Le point de départ ? Une mystérieuse chute du toit d’une des étoiles montantes de l’académie, qui déclenche une série de drames, révélations et (beaucoup trop de) confrontations théâtrales. Sauf que les personnages, censés porter cette intrigue, sont tellement chargés de clichés qu’ils peinent à tenir debout : la nouvelle venue innocente, la diva ambitieuse, le beau gosse torturé… Tous jouent leur rôle comme s’ils avaient une seule émotion à disposition.
Visuellement, Tiny Pretty Things livre tout de même quelques belles scènes. Les chorégraphies, bien que parfois trop envahies par un montage frénétique, sont impressionnantes et rappellent pourquoi la danse classique est un art fascinant. Mais ces moments sont noyés dans un flot de dialogues surfaits et d’intrigues secondaires qui semblent sorties d’une mauvaise fanfiction.
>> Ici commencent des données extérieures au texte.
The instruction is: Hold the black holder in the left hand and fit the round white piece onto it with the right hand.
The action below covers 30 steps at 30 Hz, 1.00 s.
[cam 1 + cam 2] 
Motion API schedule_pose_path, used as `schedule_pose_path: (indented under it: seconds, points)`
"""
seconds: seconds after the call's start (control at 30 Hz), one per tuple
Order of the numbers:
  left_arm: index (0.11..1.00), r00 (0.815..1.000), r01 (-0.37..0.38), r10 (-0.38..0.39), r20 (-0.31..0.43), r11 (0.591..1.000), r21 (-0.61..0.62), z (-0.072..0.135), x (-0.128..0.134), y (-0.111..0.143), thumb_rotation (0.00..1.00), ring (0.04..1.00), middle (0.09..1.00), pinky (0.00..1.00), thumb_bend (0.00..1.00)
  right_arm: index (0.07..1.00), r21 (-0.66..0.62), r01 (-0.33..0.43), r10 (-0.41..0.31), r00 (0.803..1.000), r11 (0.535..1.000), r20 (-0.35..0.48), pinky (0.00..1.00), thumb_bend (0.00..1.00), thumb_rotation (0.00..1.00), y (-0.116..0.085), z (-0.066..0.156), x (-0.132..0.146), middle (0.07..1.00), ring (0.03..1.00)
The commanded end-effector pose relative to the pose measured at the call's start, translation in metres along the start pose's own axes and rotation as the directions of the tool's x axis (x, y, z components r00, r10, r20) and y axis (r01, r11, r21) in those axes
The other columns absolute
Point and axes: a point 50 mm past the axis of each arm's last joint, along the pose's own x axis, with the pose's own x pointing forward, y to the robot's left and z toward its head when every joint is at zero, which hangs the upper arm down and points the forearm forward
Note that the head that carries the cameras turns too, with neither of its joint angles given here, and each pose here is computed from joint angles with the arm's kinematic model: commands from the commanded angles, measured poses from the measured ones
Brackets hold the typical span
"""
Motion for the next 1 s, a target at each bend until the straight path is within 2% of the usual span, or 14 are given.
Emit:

Côté écriture, la série essaie de jongler entre mystère, romance, et drame psychologique, mais finit par rater tous ses pas. Les twists sont souvent téléphonés, et les relations entre les personnages manquent de naturel, oscillant entre le mélodrame forcé et des confrontations dignes d’un soap de milieu d’après-midi.
Le pire ? La série prend parfois son sujet (et elle-même) tellement au sérieux que les moments involontairement comiques se multiplient. Les regards dramatiques face au miroir, les menaces chuchotées en coulisses… Tout devient si exagéré que tu finis par te demander si tu regardes un ballet ou une parodie.
En résumé : Tiny Pretty Things veut être sombre et captivant, mais se perd dans une mise en scène trop brillante et une écriture trop fade. À voir si tu es un inconditionnel de la danse ou des dramas over the top, mais sinon, mieux vaut peut-être éviter cette pirouette ratée.